# Distributor ballast question



## SPCMarty (Jul 29, 2011)

I converted my distributor over to HEI with the crane cams xr-i and the coil it comes with. It included a ceramic ballast that I'm not sure if I need to install it or not. Its a 71' Lemans recently converted to 4spd and a 77' 400 engine. 

Also I'm having issues installing the distributor, I cannot get it to drop in with the oil pump. This question isn't worth it's own thread, but how should the oil pump be lined up with distributor?


B. Co. 1-22 Infantry 4th Infantry Division OIF 2008-09


----------



## ALKYGTO (Mar 29, 2010)

Install the balast according to the schematic/instructions Crane should have sent with your dist. it will keep you from burning up your coil.

The dist. needs to mesh with the cam gear and slide into the tang on the oil pump. You probably just need to take a screwdriver and turn the oil pump drive tang a little bit so it will align when you drop the dist in.


----------



## SPCMarty (Jul 29, 2011)

Use the ballast, got it. 

Do I have to offset the oil pump notch from the distributor so it lines up as the rotor turns when it engages the cam gear?

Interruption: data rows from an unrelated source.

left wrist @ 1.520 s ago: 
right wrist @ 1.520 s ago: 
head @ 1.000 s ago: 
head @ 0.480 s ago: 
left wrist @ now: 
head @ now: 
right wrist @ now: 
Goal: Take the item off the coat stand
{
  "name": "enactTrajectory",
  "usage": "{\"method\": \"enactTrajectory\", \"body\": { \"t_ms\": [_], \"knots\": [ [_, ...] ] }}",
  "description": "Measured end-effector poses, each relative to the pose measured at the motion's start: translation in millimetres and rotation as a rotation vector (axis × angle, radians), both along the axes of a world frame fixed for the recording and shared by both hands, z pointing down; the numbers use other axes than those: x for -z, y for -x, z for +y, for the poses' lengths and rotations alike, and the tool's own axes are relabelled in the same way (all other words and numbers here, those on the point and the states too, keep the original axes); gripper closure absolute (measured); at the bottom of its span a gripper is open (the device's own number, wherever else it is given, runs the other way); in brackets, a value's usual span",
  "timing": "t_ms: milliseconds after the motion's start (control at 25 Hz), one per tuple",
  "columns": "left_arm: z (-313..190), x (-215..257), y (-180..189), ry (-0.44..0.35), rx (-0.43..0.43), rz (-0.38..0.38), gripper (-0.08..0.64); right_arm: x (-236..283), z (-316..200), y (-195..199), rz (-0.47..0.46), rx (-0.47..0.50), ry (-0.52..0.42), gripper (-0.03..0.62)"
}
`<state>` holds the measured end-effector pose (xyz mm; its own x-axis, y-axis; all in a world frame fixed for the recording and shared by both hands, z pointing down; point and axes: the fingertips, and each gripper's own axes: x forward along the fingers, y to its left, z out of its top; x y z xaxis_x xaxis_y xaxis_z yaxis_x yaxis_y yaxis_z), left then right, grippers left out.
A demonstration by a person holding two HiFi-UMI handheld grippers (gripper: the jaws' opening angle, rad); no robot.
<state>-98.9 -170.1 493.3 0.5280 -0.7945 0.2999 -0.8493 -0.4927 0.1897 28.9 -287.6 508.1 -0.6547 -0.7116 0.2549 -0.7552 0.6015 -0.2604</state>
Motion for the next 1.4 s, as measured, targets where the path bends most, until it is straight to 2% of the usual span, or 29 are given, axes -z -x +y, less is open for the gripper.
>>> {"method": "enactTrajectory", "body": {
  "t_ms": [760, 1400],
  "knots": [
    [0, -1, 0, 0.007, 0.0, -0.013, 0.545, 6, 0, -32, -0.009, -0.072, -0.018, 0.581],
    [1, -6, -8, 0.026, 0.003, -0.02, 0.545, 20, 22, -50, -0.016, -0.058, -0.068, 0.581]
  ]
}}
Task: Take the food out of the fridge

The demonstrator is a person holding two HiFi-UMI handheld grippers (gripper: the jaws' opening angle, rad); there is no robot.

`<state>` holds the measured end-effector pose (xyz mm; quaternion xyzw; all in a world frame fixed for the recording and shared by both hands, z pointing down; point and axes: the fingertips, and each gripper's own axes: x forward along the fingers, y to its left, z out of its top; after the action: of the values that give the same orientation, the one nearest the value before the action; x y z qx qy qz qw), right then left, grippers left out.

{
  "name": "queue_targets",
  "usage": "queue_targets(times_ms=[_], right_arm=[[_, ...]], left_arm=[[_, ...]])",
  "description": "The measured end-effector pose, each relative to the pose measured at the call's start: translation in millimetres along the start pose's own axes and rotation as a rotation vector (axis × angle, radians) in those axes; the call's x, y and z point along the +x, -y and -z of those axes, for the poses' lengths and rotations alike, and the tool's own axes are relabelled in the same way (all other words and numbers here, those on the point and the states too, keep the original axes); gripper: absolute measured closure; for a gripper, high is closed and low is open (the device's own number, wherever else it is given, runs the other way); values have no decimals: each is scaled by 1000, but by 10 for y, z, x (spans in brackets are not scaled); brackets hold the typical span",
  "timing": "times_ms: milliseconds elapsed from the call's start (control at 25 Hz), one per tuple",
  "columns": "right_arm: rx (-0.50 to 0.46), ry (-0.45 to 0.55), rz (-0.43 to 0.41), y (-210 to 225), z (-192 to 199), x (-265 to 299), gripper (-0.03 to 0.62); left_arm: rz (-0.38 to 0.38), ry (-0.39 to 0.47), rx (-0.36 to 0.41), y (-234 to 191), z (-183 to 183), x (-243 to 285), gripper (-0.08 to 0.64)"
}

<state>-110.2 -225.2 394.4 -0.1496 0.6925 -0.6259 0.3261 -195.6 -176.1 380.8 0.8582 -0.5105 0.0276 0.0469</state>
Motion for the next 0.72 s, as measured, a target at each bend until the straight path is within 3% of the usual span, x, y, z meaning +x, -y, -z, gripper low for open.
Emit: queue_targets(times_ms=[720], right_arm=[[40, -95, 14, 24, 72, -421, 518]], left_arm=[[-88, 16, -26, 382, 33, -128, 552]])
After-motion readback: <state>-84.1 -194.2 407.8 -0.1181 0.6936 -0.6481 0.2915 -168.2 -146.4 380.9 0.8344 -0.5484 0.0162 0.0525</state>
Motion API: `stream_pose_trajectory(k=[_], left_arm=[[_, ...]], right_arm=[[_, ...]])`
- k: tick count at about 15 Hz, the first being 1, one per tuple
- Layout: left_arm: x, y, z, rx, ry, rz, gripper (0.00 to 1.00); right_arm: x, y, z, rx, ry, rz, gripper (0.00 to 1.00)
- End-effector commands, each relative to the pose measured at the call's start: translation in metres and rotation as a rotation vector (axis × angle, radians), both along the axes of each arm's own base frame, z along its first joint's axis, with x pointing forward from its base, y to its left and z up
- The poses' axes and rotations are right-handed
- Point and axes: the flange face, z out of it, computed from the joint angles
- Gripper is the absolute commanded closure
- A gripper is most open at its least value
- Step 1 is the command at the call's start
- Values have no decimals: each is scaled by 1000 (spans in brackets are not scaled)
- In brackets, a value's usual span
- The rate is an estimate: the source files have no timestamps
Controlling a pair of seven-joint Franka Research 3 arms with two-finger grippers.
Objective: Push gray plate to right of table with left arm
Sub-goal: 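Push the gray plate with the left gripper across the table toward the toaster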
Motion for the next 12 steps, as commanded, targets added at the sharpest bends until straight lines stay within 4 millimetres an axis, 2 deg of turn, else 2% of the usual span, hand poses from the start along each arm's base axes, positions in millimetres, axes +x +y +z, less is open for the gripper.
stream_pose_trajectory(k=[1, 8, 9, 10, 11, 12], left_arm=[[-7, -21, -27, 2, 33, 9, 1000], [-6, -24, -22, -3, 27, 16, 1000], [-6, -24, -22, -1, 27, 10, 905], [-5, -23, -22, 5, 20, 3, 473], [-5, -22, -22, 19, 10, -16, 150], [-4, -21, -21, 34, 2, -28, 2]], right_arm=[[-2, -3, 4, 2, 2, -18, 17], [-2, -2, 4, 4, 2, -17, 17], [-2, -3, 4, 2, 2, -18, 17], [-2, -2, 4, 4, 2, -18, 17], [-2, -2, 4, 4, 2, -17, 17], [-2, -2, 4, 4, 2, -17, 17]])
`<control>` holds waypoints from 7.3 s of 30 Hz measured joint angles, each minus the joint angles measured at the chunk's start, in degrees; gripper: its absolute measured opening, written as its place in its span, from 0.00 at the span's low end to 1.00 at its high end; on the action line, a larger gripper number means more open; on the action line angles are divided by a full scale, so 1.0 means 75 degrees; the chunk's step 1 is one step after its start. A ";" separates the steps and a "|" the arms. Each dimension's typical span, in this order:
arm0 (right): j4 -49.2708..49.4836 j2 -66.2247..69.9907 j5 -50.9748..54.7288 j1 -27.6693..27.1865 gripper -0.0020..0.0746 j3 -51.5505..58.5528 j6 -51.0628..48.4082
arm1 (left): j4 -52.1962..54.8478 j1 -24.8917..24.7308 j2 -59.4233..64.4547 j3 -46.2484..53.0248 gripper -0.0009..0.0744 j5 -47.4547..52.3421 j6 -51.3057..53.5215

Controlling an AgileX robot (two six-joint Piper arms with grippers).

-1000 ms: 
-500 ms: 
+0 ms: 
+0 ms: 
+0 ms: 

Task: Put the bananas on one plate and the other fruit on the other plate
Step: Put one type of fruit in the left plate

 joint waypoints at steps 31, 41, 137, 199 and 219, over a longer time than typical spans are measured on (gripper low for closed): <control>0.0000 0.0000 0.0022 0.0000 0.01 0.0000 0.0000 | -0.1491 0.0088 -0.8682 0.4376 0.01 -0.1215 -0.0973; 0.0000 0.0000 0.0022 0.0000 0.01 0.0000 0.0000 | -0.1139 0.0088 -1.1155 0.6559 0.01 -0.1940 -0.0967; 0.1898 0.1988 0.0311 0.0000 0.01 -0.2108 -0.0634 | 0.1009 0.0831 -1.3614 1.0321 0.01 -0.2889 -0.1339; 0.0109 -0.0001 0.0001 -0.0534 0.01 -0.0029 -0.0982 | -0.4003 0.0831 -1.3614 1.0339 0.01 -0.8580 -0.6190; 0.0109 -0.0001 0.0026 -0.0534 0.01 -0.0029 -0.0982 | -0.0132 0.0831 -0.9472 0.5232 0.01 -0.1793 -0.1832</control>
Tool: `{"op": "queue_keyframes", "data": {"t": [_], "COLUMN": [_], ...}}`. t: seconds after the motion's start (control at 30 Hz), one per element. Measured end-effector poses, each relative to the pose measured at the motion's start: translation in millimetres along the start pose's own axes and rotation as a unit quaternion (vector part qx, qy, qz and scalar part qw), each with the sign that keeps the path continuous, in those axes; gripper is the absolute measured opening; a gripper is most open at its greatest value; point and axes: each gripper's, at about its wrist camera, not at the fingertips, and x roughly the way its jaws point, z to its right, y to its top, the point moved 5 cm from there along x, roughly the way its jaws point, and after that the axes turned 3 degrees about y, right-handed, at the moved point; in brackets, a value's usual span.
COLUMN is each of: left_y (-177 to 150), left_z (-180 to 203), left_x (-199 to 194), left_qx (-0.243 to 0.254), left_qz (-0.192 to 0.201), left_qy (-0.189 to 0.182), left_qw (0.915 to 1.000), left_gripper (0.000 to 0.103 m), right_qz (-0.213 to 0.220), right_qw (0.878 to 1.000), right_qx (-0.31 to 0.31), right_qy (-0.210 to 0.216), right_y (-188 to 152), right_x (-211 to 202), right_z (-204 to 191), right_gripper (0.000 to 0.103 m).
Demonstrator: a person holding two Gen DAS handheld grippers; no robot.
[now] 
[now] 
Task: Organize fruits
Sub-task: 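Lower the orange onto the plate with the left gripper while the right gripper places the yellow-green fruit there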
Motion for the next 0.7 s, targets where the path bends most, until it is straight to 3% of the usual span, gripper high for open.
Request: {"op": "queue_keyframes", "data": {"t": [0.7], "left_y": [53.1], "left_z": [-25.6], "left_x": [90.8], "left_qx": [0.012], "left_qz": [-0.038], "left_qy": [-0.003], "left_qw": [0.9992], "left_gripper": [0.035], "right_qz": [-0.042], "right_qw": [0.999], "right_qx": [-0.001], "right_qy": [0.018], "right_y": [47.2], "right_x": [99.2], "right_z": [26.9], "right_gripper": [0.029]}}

B. Co. 1-22 Infantry 4th Infantry Division OIF 2008-09


----------



## jmt455 (Mar 26, 2012)

SPCMarty said:


> Use the ballast, got it.
> 
> Do I have to offset the oil pump notch from the distributor so it lines up as the rotor turns when it engages the cam gear?
> 
> ...


Yes; use a flat blade screwdriver or similar tool to position the oil pump drive shaft so the rotor ends up where it needs to be after the distributor is fully seated.


----------



## SPCMarty (Jul 29, 2011)

Guess I'm just having extreme bad luck in estimating the offset then, screwdriver and all. 


B. Co. 1-22 Infantry 4th Infantry Division OIF 2008-09


----------



## the65gto (Oct 9, 2008)

Just turn the oil pump shaft a couple of degrees and try the distro, repeat till the distro drops in


----------



## 05GTO (Oct 6, 2004)

Regarding the ballast, disconnect the wire from coil or the new ballast, turn the switch on, if you read the same voltage as the battery you should use the ballast, there should be a resistor built into the wire and your voltage should be a couple volts less than your battery voltage. If that is the case don't use the ballast resistor that came with the kit. The primary purpose for the voltage drop is to protect the points and also protect the coil as alky said.


----------



## lars (Sep 28, 2004)

SPCMarty said:


> I converted my distributor over to HEI with the crane cams xr-i and the coil it comes with. It included a ceramic ballast that I'm not sure if I need to install it or not. Its a 71' Lemans recently converted to 4spd and a 77' 400 engine.
> 
> Also I'm having issues installing the distributor, I cannot get it to drop in with the oil pump. This question isn't worth it's own thread, but how should the oil pump be lined up with distributor?


First, a minor correction on terminology: You're not converting to HEI. You're converting to breakerless electronic ignition, which is not the same as HEI.

Your '71 has a resistor wire in the stock wire harness to the coil which takes the place of a ballast resistor. You do not need to add more resistance to the circuit as long as your existing wire harness is original and has not been hacked to remove the resistor wire in the stock circuit.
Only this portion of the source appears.